TASK REQUIREMENTS :: Each line of the material below must be transcribed exactly.

INFORMATION PROVIDED ::
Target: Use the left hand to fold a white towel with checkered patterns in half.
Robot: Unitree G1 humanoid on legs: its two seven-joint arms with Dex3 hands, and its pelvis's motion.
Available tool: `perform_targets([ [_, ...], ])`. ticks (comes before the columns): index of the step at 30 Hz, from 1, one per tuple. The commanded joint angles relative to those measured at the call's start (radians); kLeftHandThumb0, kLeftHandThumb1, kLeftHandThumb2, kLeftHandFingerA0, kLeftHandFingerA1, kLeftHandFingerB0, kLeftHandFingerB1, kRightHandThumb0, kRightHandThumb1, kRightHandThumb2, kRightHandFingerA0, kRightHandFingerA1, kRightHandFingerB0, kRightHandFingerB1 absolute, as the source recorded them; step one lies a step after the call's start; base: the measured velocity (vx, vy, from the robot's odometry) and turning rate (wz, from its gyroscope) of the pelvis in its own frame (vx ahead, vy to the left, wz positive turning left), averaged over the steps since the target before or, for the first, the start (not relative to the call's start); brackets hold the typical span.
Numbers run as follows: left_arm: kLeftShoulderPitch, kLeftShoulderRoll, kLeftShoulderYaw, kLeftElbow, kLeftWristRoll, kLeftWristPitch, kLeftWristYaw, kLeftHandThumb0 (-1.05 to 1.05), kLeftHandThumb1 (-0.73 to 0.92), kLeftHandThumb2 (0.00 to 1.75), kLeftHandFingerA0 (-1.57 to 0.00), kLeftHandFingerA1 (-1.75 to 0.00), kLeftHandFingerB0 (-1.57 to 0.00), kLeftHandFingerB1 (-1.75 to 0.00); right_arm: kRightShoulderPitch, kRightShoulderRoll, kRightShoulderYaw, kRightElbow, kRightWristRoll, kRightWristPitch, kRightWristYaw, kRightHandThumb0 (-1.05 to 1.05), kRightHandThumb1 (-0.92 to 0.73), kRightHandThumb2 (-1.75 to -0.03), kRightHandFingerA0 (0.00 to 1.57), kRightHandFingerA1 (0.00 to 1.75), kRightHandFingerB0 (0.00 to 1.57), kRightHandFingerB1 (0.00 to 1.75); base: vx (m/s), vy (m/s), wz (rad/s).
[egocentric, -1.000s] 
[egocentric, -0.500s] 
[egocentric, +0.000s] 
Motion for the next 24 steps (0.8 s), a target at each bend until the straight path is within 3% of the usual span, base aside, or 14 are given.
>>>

SOLUTION ::
Target: Use the left hand to fold a white towel with checkered patterns in half.
Robot: Unitree G1 humanoid on legs: its two seven-joint arms with Dex3 hands, and its pelvis's motion.
Available tool: `perform_targets([ [_, ...], ])`. ticks (comes before the columns): index of the step at 30 Hz, from 1, one per tuple. The commanded joint angles relative to those measured at the call's start (radians); kLeftHandThumb0, kLeftHandThumb1, kLeftHandThumb2, kLeftHandFingerA0, kLeftHandFingerA1, kLeftHandFingerB0, kLeftHandFingerB1, kRightHandThumb0, kRightHandThumb1, kRightHandThumb2, kRightHandFingerA0, kRightHandFingerA1, kRightHandFingerB0, kRightHandFingerB1 absolute, as the source recorded them; step one lies a step after the call's start; base: the measured velocity (vx, vy, from the robot's odometry) and turning rate (wz, from its gyroscope) of the pelvis in its own frame (vx ahead, vy to the left, wz positive turning left), averaged over the steps since the target before or, for the first, the start (not relative to the call's start); brackets hold the typical span.
Numbers run as follows: left_arm: kLeftShoulderPitch, kLeftShoulderRoll, kLeftShoulderYaw, kLeftElbow, kLeftWristRoll, kLeftWristPitch, kLeftWristYaw, kLeftHandThumb0 (-1.05 to 1.05), kLeftHandThumb1 (-0.73 to 0.92), kLeftHandThumb2 (0.00 to 1.75), kLeftHandFingerA0 (-1.57 to 0.00), kLeftHandFingerA1 (-1.75 to 0.00), kLeftHandFingerB0 (-1.57 to 0.00), kLeftHandFingerB1 (-1.75 to 0.00); right_arm: kRightShoulderPitch, kRightShoulderRoll, kRightShoulderYaw, kRightElbow, kRightWristRoll, kRightWristPitch, kRightWristYaw, kRightHandThumb0 (-1.05 to 1.05), kRightHandThumb1 (-0.92 to 0.73), kRightHandThumb2 (-1.75 to -0.03), kRightHandFingerA0 (0.00 to 1.57), kRightHandFingerA1 (0.00 to 1.75), kRightHandFingerB0 (0.00 to 1.57), kRightHandFingerB1 (0.00 to 1.75); base: vx (m/s), vy (m/s), wz (rad/s).
[egocentric, -1.000s] 
[egocentric, -0.500s] 
[egocentric, +0.000s] 
Motion for the next 24 steps (0.8 s), a target at each bend until the straight path is within 3% of the usual span, base aside, or 14 are given.
>>>

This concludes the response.